##### Source data

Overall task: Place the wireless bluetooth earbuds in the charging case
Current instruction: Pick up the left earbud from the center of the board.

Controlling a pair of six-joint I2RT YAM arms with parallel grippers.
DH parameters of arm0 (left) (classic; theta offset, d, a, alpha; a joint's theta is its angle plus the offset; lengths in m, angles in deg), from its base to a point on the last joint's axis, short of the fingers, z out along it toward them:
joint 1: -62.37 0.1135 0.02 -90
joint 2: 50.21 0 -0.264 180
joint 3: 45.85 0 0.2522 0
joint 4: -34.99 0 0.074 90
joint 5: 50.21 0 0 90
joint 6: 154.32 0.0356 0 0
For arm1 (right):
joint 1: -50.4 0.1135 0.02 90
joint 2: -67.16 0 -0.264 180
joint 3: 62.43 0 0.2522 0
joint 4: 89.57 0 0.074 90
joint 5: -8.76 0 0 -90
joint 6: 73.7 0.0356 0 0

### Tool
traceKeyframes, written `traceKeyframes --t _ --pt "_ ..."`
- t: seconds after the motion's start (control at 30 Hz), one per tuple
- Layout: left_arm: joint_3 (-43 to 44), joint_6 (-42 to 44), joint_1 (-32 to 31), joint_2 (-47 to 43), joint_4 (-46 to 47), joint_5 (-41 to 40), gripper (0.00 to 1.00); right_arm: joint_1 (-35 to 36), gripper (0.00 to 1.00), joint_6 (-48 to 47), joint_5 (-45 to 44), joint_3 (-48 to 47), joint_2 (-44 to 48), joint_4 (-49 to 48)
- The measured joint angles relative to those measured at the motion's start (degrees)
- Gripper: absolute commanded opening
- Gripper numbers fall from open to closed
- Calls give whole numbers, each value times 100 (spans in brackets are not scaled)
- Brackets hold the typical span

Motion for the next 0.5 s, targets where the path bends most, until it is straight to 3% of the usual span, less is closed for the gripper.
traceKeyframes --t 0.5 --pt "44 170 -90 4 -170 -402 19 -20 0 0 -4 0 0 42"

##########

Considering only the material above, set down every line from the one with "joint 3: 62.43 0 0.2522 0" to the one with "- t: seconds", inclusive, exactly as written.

joint 3: 62.43 0 0.2522 0
joint 4: 89.57 0 0.074 90
joint 5: -8.76 0 0 -90
joint 6: 73.7 0.0356 0 0

### Tool
traceKeyframes, written `traceKeyframes --t _ --pt "_ ..."`
- t: seconds after the motion's start (control at 30 Hz), one per tuple

The exercise was answered in full.